My debug unit is still on B08, so I can test anything that comes from this.
 
My debug unit is still on B08, so I can test anything that comes from this.
Thanks man, best I can do is ask the community if they have any leftovers, damaged or not, anything is super helpful. Hell... I did most of my Nexus 7 Bypass stuff on an OTG mouse because the touch screen died. ;P
 
Thanks man, best I can do is ask the community if they have any leftovers, damaged or not, anything is super helpful. Hell... I did most of my Nexus 7 Bypass stuff on an OTG mouse because the touch screen died. ;P

At least we have 2 separate avenues of approach now. Getting fastboot enabled would be a massive boon as we could sideload a recovery over the native boot and do whatever we want.

I'll still be going after the AVC method, but now that it seems that it can cause a total SoC failure I gotta be more careful now.

Hopefully @Bigcountry907 can make something of their path, and I'm sure @messi2050 would be interested in it as well.
 
At least we have 2 separate avenues of approach now. Getting fastboot enabled would be a massive boon as we could sideload a recovery over the native boot and do whatever we want.

I'll still be going after the AVC method, but now that it seems that it can cause a total SoC failure I gotta be more careful now.

Hopefully @Bigcountry907 can make something of their path, and I'm sure @messi2050 would be interested in it as well.
I wouldn't worry about it too much, I think I just killed the balling on the SOC because I was in an 85 degree room and pushing the little bastard to its limit.
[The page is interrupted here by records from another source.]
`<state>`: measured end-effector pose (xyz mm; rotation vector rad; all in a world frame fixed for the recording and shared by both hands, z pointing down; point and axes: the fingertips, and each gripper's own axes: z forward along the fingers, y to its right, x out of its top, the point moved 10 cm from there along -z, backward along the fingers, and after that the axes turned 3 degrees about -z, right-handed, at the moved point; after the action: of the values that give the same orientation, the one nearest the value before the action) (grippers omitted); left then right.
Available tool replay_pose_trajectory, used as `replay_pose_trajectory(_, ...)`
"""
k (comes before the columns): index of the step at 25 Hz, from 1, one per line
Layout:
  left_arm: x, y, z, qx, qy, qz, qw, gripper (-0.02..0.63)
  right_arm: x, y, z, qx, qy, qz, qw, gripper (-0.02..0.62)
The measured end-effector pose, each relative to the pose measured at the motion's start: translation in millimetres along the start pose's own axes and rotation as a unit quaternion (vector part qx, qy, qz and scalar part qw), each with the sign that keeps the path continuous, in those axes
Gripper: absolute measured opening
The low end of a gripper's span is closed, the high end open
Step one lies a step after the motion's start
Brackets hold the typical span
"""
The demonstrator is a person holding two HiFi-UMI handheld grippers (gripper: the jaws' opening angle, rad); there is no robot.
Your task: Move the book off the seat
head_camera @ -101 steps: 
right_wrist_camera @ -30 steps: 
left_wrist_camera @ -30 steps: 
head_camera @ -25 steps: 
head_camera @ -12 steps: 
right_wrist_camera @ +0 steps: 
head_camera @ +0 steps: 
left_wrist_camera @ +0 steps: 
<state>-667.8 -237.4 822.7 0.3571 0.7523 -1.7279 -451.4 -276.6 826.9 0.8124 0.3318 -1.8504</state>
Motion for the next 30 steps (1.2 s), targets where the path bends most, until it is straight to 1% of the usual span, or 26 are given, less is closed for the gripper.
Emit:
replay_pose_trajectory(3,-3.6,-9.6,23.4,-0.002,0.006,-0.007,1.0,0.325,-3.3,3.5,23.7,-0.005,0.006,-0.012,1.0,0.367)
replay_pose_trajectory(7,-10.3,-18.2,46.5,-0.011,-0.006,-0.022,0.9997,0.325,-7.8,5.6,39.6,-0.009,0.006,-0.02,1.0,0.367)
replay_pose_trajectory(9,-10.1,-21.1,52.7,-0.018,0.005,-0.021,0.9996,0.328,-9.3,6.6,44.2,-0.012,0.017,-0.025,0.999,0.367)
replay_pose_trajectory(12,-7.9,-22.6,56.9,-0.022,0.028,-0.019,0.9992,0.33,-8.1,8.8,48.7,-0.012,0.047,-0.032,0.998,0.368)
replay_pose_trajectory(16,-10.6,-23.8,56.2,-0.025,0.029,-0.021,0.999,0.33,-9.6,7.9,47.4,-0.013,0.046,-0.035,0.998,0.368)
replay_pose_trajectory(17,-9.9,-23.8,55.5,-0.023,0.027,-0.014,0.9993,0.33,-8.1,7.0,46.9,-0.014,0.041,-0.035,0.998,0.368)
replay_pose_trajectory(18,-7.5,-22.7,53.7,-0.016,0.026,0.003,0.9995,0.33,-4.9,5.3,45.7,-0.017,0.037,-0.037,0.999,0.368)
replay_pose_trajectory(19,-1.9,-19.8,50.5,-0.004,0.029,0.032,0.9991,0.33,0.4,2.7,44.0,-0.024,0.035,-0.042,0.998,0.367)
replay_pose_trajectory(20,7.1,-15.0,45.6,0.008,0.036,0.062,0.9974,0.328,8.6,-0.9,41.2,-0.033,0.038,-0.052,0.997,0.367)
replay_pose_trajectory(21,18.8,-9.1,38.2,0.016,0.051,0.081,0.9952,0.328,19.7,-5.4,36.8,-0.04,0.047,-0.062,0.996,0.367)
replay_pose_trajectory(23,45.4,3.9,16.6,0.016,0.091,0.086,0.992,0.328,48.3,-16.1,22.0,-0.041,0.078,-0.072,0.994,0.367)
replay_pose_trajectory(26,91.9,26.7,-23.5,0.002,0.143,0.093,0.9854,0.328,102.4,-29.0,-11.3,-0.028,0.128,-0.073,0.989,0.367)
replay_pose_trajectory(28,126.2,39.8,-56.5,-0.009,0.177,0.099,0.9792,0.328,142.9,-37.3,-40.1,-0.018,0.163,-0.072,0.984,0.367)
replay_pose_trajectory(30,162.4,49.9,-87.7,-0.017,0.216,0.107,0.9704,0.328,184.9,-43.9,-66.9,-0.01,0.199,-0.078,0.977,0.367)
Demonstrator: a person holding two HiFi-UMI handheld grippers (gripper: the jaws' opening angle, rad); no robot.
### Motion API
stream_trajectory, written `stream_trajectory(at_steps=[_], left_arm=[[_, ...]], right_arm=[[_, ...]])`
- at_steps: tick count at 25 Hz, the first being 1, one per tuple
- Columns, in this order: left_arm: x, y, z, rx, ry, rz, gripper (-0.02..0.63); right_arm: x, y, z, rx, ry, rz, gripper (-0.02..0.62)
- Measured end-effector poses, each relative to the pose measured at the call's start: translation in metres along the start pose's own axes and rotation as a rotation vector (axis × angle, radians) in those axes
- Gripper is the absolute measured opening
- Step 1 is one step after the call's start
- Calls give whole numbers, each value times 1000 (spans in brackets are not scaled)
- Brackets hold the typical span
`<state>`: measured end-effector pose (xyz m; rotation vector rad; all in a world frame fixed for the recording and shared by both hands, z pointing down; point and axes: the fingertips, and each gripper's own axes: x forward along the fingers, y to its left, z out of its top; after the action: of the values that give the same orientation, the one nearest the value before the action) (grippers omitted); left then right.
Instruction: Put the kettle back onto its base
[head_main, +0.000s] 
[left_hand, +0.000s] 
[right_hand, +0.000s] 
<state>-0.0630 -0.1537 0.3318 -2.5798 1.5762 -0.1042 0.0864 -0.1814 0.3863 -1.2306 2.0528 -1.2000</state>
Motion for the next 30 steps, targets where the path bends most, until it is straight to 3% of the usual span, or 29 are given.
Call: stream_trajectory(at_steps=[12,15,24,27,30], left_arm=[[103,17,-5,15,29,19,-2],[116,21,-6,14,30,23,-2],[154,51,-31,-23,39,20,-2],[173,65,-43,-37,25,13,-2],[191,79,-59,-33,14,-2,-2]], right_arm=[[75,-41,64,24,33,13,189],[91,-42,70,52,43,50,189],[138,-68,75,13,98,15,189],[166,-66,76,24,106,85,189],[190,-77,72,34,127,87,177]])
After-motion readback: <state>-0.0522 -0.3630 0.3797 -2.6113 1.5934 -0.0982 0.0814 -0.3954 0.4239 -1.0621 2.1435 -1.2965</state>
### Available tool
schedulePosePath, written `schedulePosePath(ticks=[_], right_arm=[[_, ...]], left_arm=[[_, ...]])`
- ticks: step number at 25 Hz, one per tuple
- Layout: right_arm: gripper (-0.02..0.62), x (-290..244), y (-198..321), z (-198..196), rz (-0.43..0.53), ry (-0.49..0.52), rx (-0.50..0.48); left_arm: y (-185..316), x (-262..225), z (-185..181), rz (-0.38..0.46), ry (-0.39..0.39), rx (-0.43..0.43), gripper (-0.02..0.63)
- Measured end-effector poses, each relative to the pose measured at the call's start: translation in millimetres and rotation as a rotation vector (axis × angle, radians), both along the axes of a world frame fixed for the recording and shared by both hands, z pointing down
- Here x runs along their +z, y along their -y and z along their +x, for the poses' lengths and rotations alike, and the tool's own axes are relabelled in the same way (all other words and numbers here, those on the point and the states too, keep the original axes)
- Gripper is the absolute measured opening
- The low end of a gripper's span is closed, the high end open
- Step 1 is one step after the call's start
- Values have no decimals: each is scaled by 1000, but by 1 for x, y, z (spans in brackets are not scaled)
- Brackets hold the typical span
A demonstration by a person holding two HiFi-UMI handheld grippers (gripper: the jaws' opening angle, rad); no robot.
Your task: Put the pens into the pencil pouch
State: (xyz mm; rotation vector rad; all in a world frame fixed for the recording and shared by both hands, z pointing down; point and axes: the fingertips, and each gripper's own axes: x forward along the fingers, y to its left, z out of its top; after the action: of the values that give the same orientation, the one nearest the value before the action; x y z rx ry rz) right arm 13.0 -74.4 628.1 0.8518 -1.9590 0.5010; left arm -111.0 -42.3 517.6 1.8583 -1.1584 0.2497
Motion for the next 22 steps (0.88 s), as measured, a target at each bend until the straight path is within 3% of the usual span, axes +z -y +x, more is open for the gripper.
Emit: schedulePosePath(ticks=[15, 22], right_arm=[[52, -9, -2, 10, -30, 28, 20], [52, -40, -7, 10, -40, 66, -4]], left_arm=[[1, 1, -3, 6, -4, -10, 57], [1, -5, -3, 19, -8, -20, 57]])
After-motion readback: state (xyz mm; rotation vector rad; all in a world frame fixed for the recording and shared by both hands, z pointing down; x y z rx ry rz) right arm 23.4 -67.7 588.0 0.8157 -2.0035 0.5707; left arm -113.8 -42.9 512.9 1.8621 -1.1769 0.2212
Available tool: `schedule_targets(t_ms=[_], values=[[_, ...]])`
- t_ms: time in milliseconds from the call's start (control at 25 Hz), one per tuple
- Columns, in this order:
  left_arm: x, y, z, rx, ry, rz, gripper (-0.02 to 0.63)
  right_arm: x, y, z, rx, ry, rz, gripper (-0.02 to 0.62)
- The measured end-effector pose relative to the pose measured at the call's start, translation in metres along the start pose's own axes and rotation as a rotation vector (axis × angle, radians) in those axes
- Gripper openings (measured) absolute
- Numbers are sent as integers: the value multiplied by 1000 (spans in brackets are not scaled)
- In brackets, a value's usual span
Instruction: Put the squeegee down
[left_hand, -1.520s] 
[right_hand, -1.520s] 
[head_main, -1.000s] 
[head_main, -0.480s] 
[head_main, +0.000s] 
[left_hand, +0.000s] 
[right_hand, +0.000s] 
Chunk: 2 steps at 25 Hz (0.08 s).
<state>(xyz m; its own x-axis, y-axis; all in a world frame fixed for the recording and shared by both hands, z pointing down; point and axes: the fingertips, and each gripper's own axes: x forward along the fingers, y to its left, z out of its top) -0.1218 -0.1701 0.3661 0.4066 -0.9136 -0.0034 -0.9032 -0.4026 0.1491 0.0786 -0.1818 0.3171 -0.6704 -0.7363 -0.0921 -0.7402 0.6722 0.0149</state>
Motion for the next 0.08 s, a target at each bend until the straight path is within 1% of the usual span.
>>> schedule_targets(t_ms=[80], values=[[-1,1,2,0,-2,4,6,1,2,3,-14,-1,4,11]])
Good luck to everyone, I'll continue to test on other devices of mine, with similar SOCs so that I get something comparable.
 
I wouldn't worry about it too much, I think I just killed the balling on the SOC because I was in an 85 degree room and pushing the little bastard to its limit.

&lt;br&gt;

&lt;br&gt; Good luck to everyone, I'll continue to test on other devices of mine, with similar SOCs so that I get something comparable.
If you're feeling brave and wanting to spend some money, I could use some assistance in rooting the Insignia Flex 8 (ns-p08a7100). This cheap little tablet is my absolute bane.
Since your phone is effectively dead, you could try and hardmod it for true NAND access. That would help bigcountry with the GPT tables he needs.
 
Why Not start an irc channel to share and continue progress. One of your Own has hindered this work repeotedly. Just some advice from the outside looking in.
Good luck guys and gals.
 
If you're feeling brave and wanting to spend some money, I could use some assistance in rooting the Insignia Flex 8 (ns-p08a7100). This cheap little tablet is my absolute bane.
Since your phone is effectively dead, you could try and hardmod it for true NAND access. That would help bigcountry with the GPT tables he needs.
I'll check it.

Also, yeah I could try, reballing will be uhhhhhhh
 
Hello all.
I see that i was mentioned a wile back.
Not to be off topic but im working on rooting the zte blade x max.
This is on topic because what is going to work to root one current ZTE device should be similar to other current ZTE Devices.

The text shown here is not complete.